Command-Line Tool Use

Installation

  1. Install the package:

    pip install broken-links
  2. Use the broken-links command:

broken-links http://example.com --only-error --ignore-file ./check-ignore

Command-line arguments:

  • url (optional): The base URL to start scraping from. Default is http://localhost:4444/.
  • --only-error or -o (optional): If set, only display errors. Default is false.
  • --ignore-file or -i (optional): Path to the ignore file. Default is ./check-ignore. If the parameter is NOT set and the file does not exist, it checks all the links. If the parameter is set and the file does not exist, the tool exits with an error.

The format of the ignore file is explained in the [Ignore File Format (#ignore-file-format) section above.

Docker Image Use

The docker image has been built for these architectures: arm64, amd64, and arm7 and has been released in docker-hub and GitHub Container Registy

  1. Get the image
docker pull merlos/broken-links:latest
# or from GitHub Container Registry
docker pull ghcr.io/merlos/broken-links:latest
  1. Run the container
docker run -ti merlos/broken-links https://www.example.com

The arguments are the same as the command line (url, --only-error, --ignore-file) as explained above. The -ti option used with docker run displays the output of the command as it is generated.

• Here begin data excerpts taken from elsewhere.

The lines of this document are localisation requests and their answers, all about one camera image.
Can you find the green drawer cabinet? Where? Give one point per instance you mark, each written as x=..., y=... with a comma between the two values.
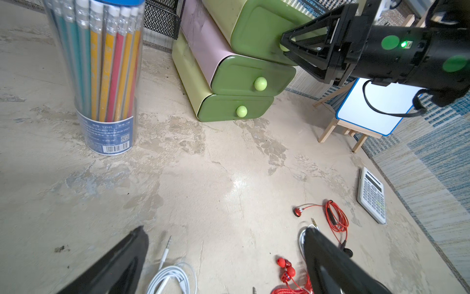
x=229, y=57

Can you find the white earphones right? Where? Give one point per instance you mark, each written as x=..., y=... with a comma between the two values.
x=302, y=236

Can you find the white earphones left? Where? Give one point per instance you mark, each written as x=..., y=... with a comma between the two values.
x=172, y=272

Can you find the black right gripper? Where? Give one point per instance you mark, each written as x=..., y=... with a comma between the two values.
x=391, y=54

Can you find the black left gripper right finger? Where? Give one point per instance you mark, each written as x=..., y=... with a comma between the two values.
x=333, y=272

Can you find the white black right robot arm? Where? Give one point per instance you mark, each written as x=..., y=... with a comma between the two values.
x=450, y=20

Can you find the red earphones with round buds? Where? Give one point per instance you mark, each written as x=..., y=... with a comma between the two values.
x=287, y=278

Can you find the red earphones with metal buds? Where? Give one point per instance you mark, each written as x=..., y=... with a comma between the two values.
x=336, y=219

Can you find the blue framed whiteboard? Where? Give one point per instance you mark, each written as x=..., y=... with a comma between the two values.
x=374, y=108

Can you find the grey calculator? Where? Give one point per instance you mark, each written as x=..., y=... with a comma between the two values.
x=371, y=196

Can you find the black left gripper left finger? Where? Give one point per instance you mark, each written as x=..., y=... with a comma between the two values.
x=118, y=271

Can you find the white earphones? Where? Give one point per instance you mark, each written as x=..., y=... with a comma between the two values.
x=172, y=272
x=302, y=236

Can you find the clear pencil tub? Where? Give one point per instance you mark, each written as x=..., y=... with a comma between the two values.
x=101, y=45

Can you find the black wire shelf rack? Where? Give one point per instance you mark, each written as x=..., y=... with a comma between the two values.
x=164, y=16

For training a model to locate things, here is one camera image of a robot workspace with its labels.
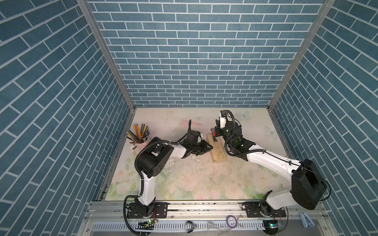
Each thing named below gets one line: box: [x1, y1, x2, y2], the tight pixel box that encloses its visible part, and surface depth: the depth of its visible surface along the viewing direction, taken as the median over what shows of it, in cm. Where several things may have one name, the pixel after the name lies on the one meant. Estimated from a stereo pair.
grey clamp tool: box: [299, 212, 315, 229], surface depth 71 cm
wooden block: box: [206, 133, 226, 164], surface depth 93 cm
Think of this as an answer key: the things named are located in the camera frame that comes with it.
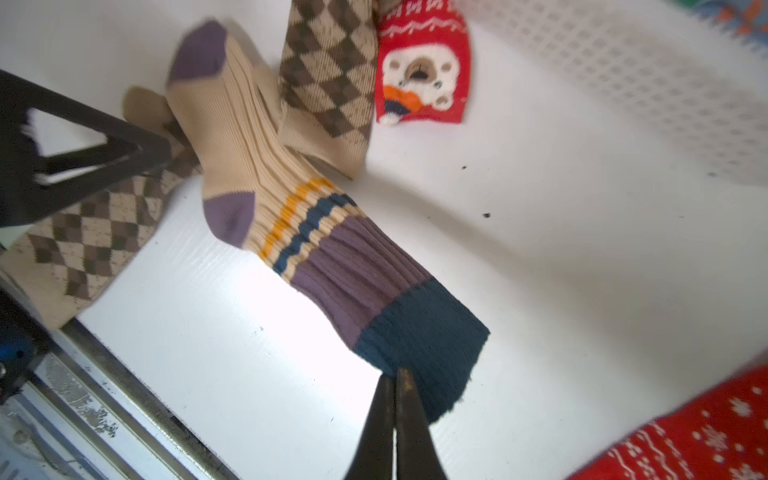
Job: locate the red christmas sock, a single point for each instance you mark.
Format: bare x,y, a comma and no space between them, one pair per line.
424,63
721,434

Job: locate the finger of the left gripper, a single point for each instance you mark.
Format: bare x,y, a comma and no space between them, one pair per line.
34,186

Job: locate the white plastic basket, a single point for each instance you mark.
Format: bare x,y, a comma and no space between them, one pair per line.
699,85

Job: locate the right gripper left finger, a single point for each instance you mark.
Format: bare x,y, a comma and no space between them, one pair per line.
373,459

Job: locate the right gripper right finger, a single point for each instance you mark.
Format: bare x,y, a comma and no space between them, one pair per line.
416,457

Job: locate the brown argyle sock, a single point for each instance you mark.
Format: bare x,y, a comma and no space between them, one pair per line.
63,263
327,79

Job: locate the beige purple sock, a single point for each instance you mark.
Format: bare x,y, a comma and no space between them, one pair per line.
261,197

In order to use the --ignore-file argument you need to mount a volume. For example:

docker run -ti -v /path/on/host/to/ignore-file:/ignore-file merlos/broken-links https://www.example.com --ignore-file /ignore-file

Development

It has been developed using python. So you need to have python installed in your system.

Clone the repository:

git clone https://github.com/merlos/broken-links
cd broken-links

Set a virtual environment:

python -m venv venv
source venv/bin/activate

Install the package in edit mode (-e)

pip install -e .

Start coding!

Build the docker image

docker build -t broken-links .
docker run --rm broken-links http://example.com --only-error 

Tests

To run the tests, use the following command:

python -m unittest discover tests

Contributing

Fork and send a pull request. Please update/add the unit tests.

License

This project is licensed under the terms of the GNU General Public License v3.0 by merlos.